= UNICORE =

Grid computing technology

UNICORE (UNiform Interface to COmputing REsources) is a grid computing technology for resources such as supercomputers or cluster systems and information stored in databases. UNICORE was developed in two projects funded by the German ministry for education and research (BMBF). In European-funded projects UNICORE evolved to a middleware system used at several supercomputer centers. UNICORE served as a basis in other research projects. The UNICORE technology is open source under BSD licence and available at SourceForge.

==History==
The concept of grid computing was first introduced in the book "The Grid: Blueprint for a New Computing Infrastructure" at the end of 1998. By 1997, the development of UNICORE was initiated for German supercomputer centers as an alternative for the Globus Toolkit. The first prototype was developed in the German UNICORE project, while the foundations for the production version were laid in the follow-up project UNICORE Plus, which ended in 2002.

Follow-up European projects extended the functionality and worked towards providing implementations of Open Grid Forum standards. These resulted in the release of UNICORE 6 on 28 August 2007.

==Architecture==
UNICORE consists of three layers: a user, server, and target system tier. The user tier is represented by various clients.
The primary clients are the UNICORE Rich Client, a graphical user interface based on the Eclipse framework, and the UNICORE commandline client (UCC). The clients use SOAP Web services to communicate with the server tier. XML documents are used to transmit platform and site independent descriptions of computational and data related tasks, resource information, and workflow specifications between client and server. The servers are accessible only via the Secure Sockets Layer protocol.

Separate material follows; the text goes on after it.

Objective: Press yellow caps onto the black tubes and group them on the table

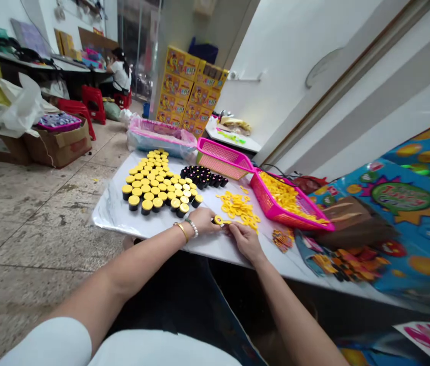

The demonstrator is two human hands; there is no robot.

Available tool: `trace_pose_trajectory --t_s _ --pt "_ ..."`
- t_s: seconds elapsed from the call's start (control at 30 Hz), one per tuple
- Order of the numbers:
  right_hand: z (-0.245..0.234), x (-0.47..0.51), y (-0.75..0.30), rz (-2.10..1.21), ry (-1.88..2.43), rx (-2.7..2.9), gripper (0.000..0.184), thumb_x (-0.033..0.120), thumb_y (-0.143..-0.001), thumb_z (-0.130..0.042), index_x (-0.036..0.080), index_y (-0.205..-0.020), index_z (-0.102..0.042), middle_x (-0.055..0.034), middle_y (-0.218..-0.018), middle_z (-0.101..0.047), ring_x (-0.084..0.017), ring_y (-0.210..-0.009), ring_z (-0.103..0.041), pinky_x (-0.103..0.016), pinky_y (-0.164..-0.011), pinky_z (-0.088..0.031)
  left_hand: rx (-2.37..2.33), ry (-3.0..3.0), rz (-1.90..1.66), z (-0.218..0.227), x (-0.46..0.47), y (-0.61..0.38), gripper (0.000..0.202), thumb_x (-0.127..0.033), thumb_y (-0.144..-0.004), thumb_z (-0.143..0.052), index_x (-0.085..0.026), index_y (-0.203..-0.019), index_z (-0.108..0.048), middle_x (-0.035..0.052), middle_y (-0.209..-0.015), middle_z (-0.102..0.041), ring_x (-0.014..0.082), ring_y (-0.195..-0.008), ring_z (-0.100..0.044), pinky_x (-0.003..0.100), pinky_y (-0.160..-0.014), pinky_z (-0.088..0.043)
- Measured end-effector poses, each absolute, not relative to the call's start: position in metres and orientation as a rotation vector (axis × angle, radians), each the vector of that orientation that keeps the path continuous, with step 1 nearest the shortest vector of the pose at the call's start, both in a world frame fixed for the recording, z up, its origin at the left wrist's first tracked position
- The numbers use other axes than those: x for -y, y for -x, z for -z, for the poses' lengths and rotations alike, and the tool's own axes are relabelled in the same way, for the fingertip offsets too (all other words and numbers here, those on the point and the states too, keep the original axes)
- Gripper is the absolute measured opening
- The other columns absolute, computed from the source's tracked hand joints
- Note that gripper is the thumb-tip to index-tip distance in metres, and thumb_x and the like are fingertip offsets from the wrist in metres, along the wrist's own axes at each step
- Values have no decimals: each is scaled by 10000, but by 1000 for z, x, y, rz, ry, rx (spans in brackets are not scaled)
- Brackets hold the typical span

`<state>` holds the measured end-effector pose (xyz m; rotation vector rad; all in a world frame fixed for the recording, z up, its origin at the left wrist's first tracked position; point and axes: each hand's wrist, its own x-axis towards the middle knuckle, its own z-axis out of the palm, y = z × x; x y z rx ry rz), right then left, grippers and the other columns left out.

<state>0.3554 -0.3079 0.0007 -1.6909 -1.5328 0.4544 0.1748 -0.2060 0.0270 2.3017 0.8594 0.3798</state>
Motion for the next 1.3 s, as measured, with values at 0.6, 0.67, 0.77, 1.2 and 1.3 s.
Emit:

As the single secure entry point to a UNICORE site, the Gateway accepts and authenticates all requests, and forwards them to the target service.
A further server, UNICORE/X, is used to access a particular set of Grid resources at a site. UNICORE supports many different system architectures and ensures that organization full control over its resources. UNICORE/X servers may be used to access a supercomputer, a Linux cluster or a single PC.
The UNICORE/X server creates concrete target system specific actions from the XML job description (Abstract Job Objects, AJO) received from the client.
Available UNICORE services include job submission and job management, file access, file transfer (both client-server and server-server),
storage operations (mkdir, ls, etc.), and workflow submission and management.
The target system tier consists of the Target System Interface (TSI), which directly interfaces with the underlying local operating system and
resource management system.

==Security model==
The security within UNICORE relies on the usage of permanent X.509 certificates issued by a trusted Certificate Authority (CA). These certificates are used to provide a single sign-on in the UNICORE client, i.e. no further password requests are handed to the user. In addition the certificates are used for authentication and authorization, including the mapping of UNICORE user certificates to local accounts, e.g. Unix uid/gid, and for signing XML requests, which are sent over SSL based communication channels across 'insecure' internet links. Using X.509 certificates is one example for the consideration of well-known standards, e.g. released by the Global Grid Forum (GGF), within the UNICORE architecture. For trust delegation, UNICORE uses signed SAML assertions, while local authorisation is controlled by XACML policies.

==Licensing==
All components of the UNICORE technology are open source software under BSD license and can be downloaded from the SourceForge repository.

==UNICORE in research & production==

Many European and international research projects base their Grid software implementations on UNICORE, e.g. EUROGRID, GRIP, OpenMolGRID, VIOLA, or the Japanese NaReGI project. These projects extended or are extending the set of core UNICORE functions, including new features specific to their research or project focus. The goals of such projects are not only limited to the computer science community. Other scientific domains such as bioengineering or computational chemistry are also using UNICORE as the basis for their work and research, like in the OpenMolGRID or Chemomentum projects.
Within the European DEISA project leading HPC centers in Europe joined to deploy and operate a pervasive, distributed, heterogeneous, multi-tera-scale supercomputing platform. UNICORE was used as the Grid middleware to access the DEISA resources.

UNICORE is deployed in distributed computing infrastructures in Europe (PRACE, the European Grid Infrastructure EGI) and is foreseen to be deployed in the upcoming Extreme Science and Engineering Discovery Environment (XSEDE) infrastructure in the United States.

UNICORE is successfully used in production environments, e.g. within the John von Neumann-Institute for Computing (NIC) to access the 294912 core "JUGENE" IBM BlueGene/P supercomputer and the 26304 core "JUROPA" cluster. The users of these resources come from a broad field of scientific domains including e.g. astrophysics, quantum physics, medicine, biology, computational chemistry, and climatology.